I could not help but notice my cable box the other day. It sits there collecting a bit of dust, and its only function is to record television shows. What makes the whole cable box unattractive is that regardless if you have a satellite dish or a cable hookup, more than likely you have an old box with cables protruding next to your thin flat screen modern television.
I remember a time when Cablevision was the only method in acquiring cable for the home. Today there are many choices to include Amazon, Apple, and Roku. However, those devices sometimes require a power outlet in addition to cable connectivity to the television. But televisions have become smarter by incorporating many choices typically found in stand-alone product embedded in what is popularly known as Smart-TV’s.
What bothers me the most is cable and satellite providers haven’t caught up with television providers. There was a time when cable operators would sell PC Cards to reduce the footprint in television or eliminating the cable box. A problem PC Cards is they didn’t allow access to premium channels content and perhaps didn’t display a tv list showing. Thus, it wasn’t trendy.

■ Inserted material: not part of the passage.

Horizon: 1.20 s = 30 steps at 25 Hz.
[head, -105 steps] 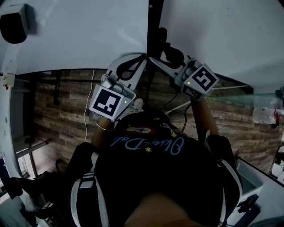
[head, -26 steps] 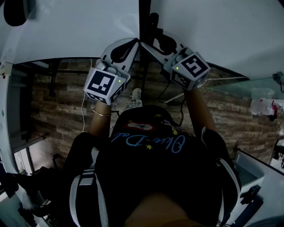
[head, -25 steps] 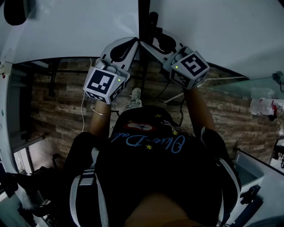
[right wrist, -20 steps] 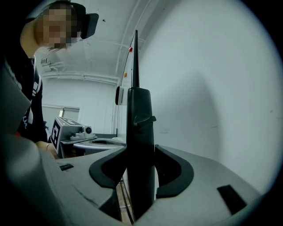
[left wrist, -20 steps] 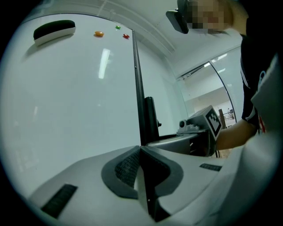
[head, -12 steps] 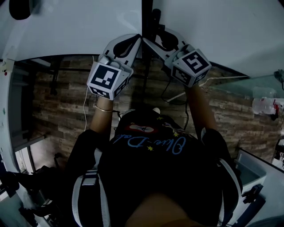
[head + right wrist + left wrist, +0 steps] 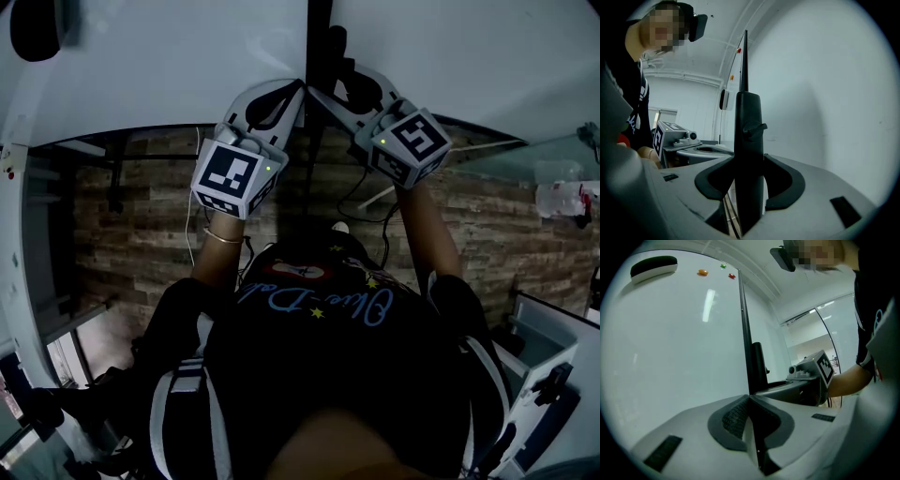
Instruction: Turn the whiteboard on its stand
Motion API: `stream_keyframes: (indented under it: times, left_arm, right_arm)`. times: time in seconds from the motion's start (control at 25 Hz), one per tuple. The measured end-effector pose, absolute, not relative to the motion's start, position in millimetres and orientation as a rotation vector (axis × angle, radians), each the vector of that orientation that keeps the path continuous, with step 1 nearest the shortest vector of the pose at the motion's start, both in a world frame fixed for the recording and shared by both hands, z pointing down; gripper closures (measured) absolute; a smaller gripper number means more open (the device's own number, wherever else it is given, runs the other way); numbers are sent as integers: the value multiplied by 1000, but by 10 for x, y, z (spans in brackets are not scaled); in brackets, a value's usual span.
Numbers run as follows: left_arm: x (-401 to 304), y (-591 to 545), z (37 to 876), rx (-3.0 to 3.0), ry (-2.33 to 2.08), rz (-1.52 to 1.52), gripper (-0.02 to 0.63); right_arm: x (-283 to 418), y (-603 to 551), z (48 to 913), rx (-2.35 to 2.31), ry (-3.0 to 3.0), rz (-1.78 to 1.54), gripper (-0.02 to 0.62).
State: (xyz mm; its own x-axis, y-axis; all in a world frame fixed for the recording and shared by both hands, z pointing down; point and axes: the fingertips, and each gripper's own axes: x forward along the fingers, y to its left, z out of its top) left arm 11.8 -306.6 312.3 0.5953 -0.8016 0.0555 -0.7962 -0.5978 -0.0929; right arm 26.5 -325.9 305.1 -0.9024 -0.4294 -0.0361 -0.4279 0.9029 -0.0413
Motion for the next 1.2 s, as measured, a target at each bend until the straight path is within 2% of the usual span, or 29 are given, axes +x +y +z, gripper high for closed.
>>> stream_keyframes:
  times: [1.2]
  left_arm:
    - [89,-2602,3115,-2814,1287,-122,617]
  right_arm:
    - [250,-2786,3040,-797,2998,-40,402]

But what is the most frustrating part of cable operators is the ugly oversized cable box that serves no real purpose except as an expensive DVR recorder. To be quite candid I do not see the value of a DVR because television networks repeat a show so many times, which we never really miss an episode. However, consumers continue to shell out hundreds of dollars per year on a DVR that is outdated, oversized, and not very application friendly.
The popularity of Apple TV, Roku, and other devices at least provide those that cut the cable and use the internet to access television a break from being nickeled and dimed to death. The power of ownership of your cable box is perhaps a missed opportunity for cable and satellite providers. If people are willing to shell out nearly a thousand dollars for an iPhone, could you imagine how much people will spend on a smart cable box or the money they spent cutting the cord? Television providers are not very smart in making a cable box sexy, sleek, and affordable? Maybe Sony, Samsung, or Apple can create a new cable box or integrated television to rid of cumbersome and ugly cable wires? Once that occurs cable companies could be pleased they no longer have to circle the roads with expensive trucks installing cable to an apartment or home. Instead, the integration is already in the new smart television ready to connect to the internet for periodic updates.
In the meantime, I think it is time to ditch the cable box. It serves no real value or purpose anymore. Although I am paying to rent a cable box, I still end up paying for electricity to use the box. Doesn’t seem like a win-win situation to me. It is more of an added expense that I no longer value – and cable providers do not value because it has not kept up with thin, sexy, sleek, and intuitive technologies.